In another instance of retailers seeking to enter primary care, Walmart is exploring the possibility of acquiring ChenMed, a practice focused on population health and VBC for Medicare Advantage patients. Retailers are targeting primary care practices given the potential for synergistic selling of pharmaceuticals, medical devices, and other health-related consumer goods. It is still early to tell if this investment thesis will pan out, as the other similar acquisitions by Walgreens (VillageMD) and CVS (Oak Street) were relatively recent. Nevertheless, health systems must take note, given the diversity of new players seeking to control the upstream portion of patient care.




Walgreens Taps Pearl to Accelerate Value-Based Care (Fierce Healthcare)

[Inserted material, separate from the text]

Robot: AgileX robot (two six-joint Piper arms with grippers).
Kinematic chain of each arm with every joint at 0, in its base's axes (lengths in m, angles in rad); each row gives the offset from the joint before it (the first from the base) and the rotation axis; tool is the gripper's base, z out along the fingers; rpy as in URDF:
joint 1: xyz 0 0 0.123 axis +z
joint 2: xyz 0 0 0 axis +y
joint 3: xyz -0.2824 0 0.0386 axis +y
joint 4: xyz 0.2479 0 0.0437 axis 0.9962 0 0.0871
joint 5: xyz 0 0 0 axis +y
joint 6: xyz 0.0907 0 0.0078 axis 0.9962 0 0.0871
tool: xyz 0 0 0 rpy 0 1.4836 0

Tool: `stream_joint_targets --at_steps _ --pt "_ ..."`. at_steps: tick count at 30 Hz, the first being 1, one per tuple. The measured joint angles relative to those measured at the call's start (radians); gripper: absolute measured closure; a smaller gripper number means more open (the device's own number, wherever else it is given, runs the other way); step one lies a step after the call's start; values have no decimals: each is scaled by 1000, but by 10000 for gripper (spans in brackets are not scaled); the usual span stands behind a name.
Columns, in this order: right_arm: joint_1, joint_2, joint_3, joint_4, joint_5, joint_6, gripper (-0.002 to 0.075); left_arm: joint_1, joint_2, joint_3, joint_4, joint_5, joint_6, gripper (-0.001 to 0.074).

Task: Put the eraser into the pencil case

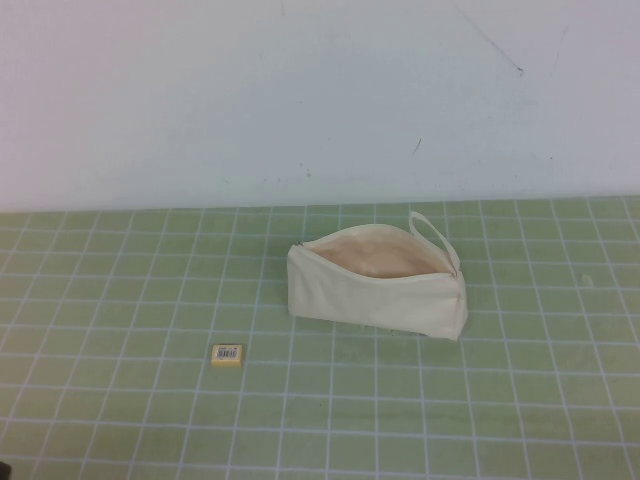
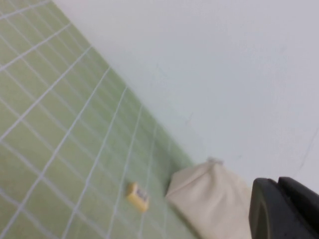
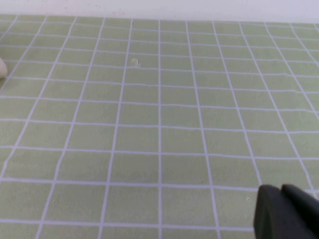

In addition to practice acquisitions, retailers are also targeting partnerships with platforms for success in maximizing the potential of value-based reimbursement arrangements. This article details Walgreens’ new partnership with Pearl Health—a VBC enablement firm for primary care. Pearl provides financial support to primary care practices by bearing downside reimbursement risk, while providing a technology platform for tracking the key metrics associated with success in VBC. Through the partnership, Walgreens seeks to leverage Pearl’s expertise in VBC and secure potential streams of new medical services (e.g., medication management for Pearl’s at-risk patient population). Conversely, Pearl’s platform can be deployed to the many new primary care providers acquired by Walgreens in the VillageMD transaction (particularly those involved in the ACO REACH model—Pearl’s primary area of focus).